I'm spending some time implementing the POSIX real-time SCHED_SPORADIC
scheduling policy on top of the mainline Linux kernel, and here it is
the code in its very first version.

Please, notice that it's still in preliminary status, group interface is
only a stub, and it may suffer of some issues, especially on SMP
systems.
So, why am I "releasing" it? Because, before going on, I'm interested in
hearing what do you think of it, if it is useful or not, if you think it
could be designed and written somehow different, and so on.

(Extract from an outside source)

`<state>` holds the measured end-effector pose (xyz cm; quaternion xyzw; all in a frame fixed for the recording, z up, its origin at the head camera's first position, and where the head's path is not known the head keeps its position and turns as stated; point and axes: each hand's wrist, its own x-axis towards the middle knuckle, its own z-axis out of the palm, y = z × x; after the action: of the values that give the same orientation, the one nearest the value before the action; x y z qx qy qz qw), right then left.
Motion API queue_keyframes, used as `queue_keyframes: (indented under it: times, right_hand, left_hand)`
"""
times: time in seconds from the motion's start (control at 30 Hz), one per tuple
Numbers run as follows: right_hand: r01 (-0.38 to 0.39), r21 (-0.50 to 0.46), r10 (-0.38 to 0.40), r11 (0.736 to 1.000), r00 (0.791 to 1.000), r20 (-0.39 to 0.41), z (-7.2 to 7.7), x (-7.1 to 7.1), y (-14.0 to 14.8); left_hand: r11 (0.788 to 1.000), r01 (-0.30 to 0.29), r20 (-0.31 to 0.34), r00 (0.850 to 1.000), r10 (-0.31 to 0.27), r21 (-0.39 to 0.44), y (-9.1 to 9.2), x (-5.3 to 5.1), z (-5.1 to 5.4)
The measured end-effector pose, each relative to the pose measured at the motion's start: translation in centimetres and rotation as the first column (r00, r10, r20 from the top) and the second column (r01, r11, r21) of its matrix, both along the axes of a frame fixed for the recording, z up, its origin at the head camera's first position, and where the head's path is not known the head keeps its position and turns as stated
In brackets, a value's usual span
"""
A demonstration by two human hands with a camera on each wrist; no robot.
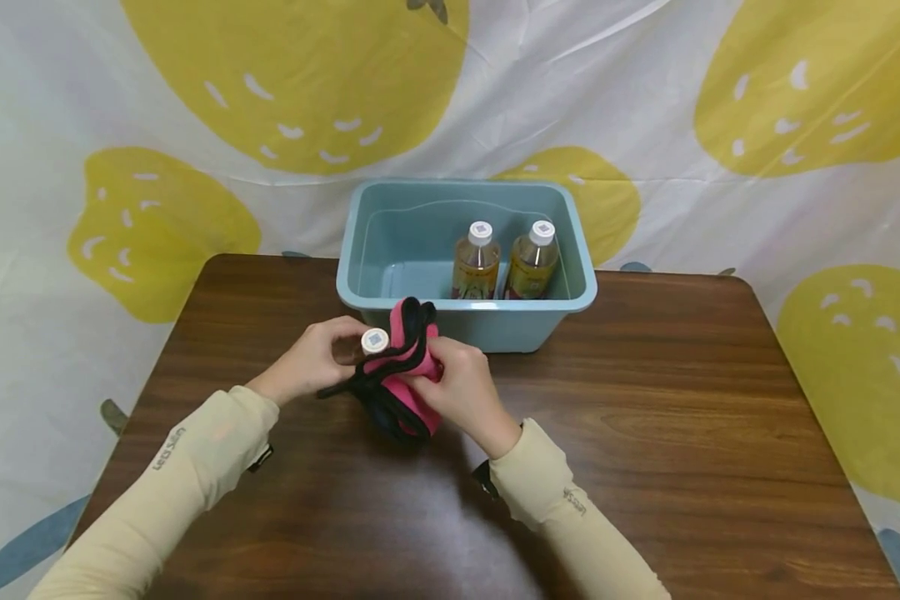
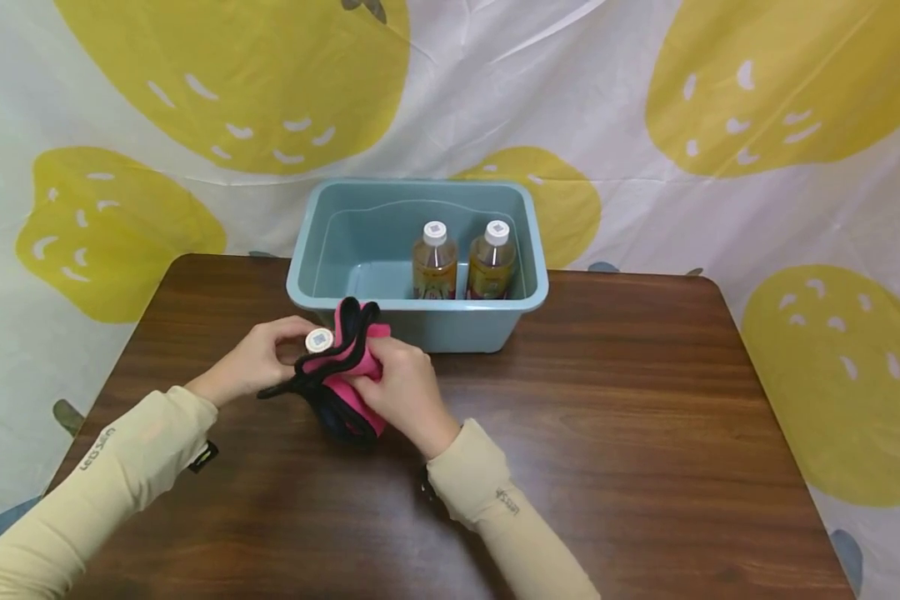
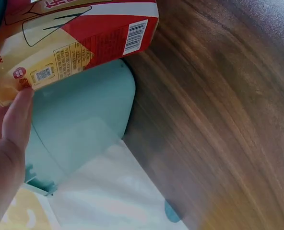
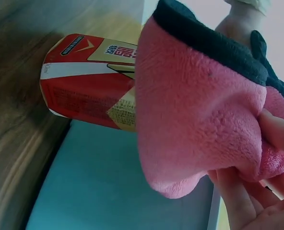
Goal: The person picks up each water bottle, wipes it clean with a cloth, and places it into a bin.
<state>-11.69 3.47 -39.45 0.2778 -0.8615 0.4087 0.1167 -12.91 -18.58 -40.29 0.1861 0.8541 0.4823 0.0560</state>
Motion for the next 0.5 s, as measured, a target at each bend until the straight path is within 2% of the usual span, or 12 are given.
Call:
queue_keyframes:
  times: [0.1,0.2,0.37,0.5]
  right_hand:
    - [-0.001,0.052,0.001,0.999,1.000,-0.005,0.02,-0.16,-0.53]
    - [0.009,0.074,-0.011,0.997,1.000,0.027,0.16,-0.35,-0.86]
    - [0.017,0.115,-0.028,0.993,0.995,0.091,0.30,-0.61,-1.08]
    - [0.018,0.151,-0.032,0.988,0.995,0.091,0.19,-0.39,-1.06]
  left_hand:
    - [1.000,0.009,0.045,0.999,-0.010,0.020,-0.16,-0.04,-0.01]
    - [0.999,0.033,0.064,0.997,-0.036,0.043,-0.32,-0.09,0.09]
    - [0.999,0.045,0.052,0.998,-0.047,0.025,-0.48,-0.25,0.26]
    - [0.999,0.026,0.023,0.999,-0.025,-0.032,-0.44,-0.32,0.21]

Also, since group and SMP scheduling are not even mentioned in the POSIX
specification, I think some discussion about them is needed if you want
(me) to go ahead on this path.

Well, all this given, let me try to briefly summarize what
SCHED_SPORADIC scheduling is, what it does mean for tasks and groups and
why I think it could be useful.

* The Sporadic Server in real-time theory
I don't think this mail is the very right place where to go into
details describing real-time systems theory, so I'll keep it very
short.

Let me just say that the so called Sporadic Server (SS), which POSIX
SCHED_SPORADIC somehow mimics, is one of the preferred mechanisms to
serve aperiodic or sporadic tasks in a periodic task-based fixed
priority real-time system.
It has been proposed by Sprunt et al. in '89 [1] to achieve two main
goals:
- reduce to the minimum the interference with the fixed priority
periodic task scheduling analysis;
- get fast (and, obviously, guaranteed!) aperiodic/sporadic response
time, at least comparable with its competitor algorithms.
Its main competitors were/are the Polling Server (PS) and the Deferable
Server (DS) [2](*).
Again, I'm not going into details of any of them but, indeed, the DS is
not that far from what Linux now has for real-time task group
throttling.

As you can see below the rules the SS follows seems quite tricky, but
the benefit it introduces could make it worthwhile to give it a
chance! :-P

* The POSIX SCHED_SPORADIC policy
The best source of information about the POSIX real-time (optional)
scheduling policy called SCHED_SPORADIC is, I think, the Open Group
specification document itself [3]. Also, the QNX documentation [4],
since QNX supports SCHED_SPORADIC, is in my opinion very well written.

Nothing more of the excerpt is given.